* Source records
☆ ☆ ☆ ☆ ☆ ☆ ☆

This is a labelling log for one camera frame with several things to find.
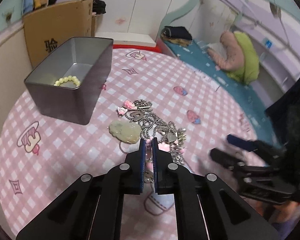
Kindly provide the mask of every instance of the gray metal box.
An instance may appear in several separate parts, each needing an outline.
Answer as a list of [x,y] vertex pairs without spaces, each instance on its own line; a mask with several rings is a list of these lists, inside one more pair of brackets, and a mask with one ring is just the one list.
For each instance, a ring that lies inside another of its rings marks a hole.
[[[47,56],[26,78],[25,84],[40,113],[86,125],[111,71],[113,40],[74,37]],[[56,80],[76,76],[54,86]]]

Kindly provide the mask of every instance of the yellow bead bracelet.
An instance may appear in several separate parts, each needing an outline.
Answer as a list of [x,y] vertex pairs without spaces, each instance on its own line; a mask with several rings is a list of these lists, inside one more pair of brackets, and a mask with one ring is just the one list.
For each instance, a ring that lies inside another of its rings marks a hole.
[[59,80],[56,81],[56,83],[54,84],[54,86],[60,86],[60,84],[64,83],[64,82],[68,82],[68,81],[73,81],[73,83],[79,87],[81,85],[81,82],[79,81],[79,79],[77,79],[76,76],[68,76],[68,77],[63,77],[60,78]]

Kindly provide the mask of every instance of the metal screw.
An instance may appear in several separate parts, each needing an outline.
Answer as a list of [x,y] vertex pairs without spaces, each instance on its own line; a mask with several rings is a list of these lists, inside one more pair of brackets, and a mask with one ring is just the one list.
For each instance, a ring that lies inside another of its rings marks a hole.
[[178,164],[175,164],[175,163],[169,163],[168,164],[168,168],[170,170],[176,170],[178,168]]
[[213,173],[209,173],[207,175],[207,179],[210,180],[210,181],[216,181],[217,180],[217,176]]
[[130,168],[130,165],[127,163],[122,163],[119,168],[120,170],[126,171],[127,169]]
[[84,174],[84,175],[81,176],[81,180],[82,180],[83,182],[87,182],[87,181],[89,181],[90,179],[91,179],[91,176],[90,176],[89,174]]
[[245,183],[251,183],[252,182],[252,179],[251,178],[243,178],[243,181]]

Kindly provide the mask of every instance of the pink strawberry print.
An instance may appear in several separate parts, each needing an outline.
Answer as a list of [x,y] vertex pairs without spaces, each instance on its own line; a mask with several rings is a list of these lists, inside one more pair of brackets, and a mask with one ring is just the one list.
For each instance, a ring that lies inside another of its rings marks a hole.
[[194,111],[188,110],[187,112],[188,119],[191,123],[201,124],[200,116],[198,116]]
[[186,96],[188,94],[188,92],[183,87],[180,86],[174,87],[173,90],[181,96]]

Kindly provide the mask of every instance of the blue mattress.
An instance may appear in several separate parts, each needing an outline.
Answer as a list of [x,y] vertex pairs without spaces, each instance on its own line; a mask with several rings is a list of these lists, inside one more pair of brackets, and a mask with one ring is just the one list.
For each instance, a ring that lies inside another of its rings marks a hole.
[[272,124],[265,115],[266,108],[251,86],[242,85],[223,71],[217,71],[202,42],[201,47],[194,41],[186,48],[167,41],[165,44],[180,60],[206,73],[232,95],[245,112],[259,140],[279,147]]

☆ ☆ ☆ ☆ ☆ ☆ ☆

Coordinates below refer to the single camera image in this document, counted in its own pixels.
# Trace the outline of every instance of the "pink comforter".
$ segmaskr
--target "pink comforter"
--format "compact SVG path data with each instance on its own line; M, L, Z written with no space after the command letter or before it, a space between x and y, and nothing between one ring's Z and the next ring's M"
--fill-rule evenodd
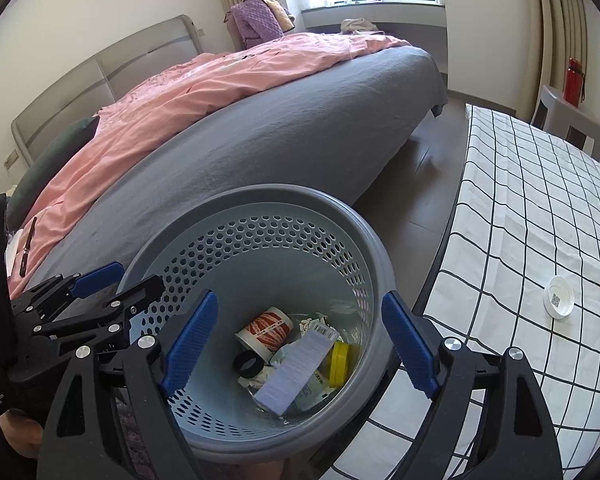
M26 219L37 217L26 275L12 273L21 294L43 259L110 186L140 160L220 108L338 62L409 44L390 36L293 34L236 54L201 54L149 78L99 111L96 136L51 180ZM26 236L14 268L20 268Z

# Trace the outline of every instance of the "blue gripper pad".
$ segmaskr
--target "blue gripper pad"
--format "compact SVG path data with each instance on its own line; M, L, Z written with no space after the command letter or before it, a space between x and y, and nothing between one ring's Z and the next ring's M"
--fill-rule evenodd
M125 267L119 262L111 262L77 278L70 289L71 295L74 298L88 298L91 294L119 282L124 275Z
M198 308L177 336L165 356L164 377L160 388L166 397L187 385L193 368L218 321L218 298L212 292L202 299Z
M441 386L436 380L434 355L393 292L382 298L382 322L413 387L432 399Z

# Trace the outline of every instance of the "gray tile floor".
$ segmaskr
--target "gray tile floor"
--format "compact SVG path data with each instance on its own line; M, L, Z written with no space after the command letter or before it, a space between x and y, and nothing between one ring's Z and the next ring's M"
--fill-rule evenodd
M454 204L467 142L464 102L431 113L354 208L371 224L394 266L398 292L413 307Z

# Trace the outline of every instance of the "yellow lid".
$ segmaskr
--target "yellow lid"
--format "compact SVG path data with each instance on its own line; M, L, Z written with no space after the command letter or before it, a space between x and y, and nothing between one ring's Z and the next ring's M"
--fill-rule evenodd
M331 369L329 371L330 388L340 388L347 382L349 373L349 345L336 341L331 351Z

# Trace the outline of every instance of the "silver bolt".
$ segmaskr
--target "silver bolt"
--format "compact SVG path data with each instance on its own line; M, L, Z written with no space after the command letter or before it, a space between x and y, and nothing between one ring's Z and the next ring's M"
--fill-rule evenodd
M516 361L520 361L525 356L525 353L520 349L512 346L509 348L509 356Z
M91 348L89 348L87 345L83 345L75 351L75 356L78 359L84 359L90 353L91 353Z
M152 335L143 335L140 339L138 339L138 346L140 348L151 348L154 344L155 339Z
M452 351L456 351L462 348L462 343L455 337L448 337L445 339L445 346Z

☆ ☆ ☆ ☆ ☆ ☆ ☆

* Aim of the exercise
Among the entries above, which lines include "pink"? List them all.

* Task result
Kindly provide the mask of every instance of the pink strawberry print.
# Trace the outline of every instance of the "pink comforter".
--target "pink comforter"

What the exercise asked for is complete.